PSA: Please Stop Applying Makeup While Driving
While some might think the topic of distracted driving is worn out and tired, our team at The News Wheel feels the need to continue to stress the importance of staying alert and attentive while behind the wheel. According to insurance comparison site The Zebra, distracted driving causes approximately 3,500 deaths per year and nearly 1,000 people are injured daily in accidents where at least one driver is distracted. In case you weren’t sure, applying makeup while driving falls into that category, ya goof.

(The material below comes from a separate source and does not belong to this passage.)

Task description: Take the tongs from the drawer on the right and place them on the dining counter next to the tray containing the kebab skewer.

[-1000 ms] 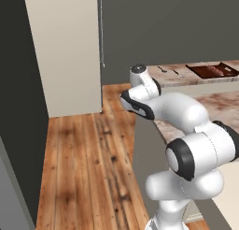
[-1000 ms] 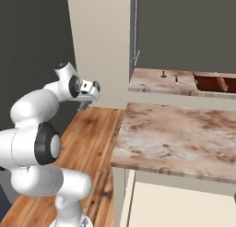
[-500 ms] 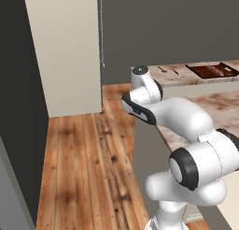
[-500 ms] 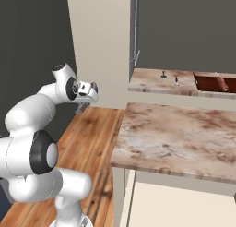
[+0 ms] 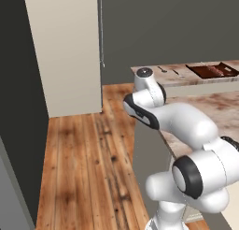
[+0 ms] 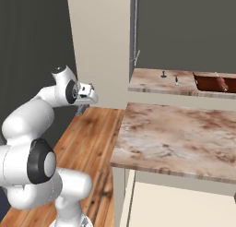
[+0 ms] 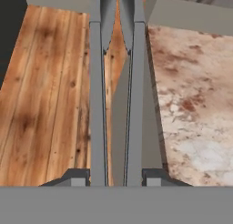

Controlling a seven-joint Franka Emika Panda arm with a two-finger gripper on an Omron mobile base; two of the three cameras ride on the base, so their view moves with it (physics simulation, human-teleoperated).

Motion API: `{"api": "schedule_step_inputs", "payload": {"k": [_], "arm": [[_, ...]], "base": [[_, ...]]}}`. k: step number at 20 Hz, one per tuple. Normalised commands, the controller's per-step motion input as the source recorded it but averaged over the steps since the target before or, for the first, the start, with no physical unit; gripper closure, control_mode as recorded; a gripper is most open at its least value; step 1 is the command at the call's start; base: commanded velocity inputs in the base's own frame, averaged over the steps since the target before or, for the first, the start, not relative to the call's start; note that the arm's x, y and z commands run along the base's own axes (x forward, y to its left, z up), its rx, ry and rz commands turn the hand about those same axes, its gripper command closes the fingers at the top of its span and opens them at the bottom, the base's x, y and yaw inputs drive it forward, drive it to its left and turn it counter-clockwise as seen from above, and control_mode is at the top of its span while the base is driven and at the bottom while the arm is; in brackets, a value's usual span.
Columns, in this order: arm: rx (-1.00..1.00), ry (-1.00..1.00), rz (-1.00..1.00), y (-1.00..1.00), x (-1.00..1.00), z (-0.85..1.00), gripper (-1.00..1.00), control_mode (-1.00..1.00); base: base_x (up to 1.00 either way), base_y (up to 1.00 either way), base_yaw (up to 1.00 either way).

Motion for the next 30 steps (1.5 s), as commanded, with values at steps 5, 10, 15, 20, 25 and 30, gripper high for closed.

I get it; life is hectic and it seems like humans are now busier than ever. Smoothies for breakfast and setting out clothes the night before are great options for making your mornings easier. But putting on mascara while cruising the streets? Nah, don’t do that. Unfortunately, 24 percent of women admitted to committing this offense when asked by CarRentals.com. Not only that, but 13 percent said they even poked their eye with a mascara wand while driving. Do you WANT to look like Mad-Eye Moody for the rest of your life?
When breaking down the types of cosmetics by their importance, per those surveyed, the top product was lip gloss at 35 percent. (Damn you, Lil Mama.) Mascara came in at a close second at 30 percent while 25 percent of women named lipstick as their top product. But quite possibly the most ridiculous statistic to come out of the CarRentals.com survey was that 10 percent of women said they felt skilled enough to apply makeup while driving.
This is the part where I say it’s illegal to apply makeup while driving!!! Truth be told, there is no law with those specific parameters, but applying makeup does fall under the “distracted driving” category (obviously). In states like California and Oregon, you could be fined up to $1,000 while Wisconsin is a bit lax at just $20. Get it together, cheeseheads.
TLDR; Don’t apply makeup while driving or you could (1) literally kill someone, (2) seriously injure another person, (3) partially blind yourself, (4) get fined a crap-ton of money, or (5) all of the above.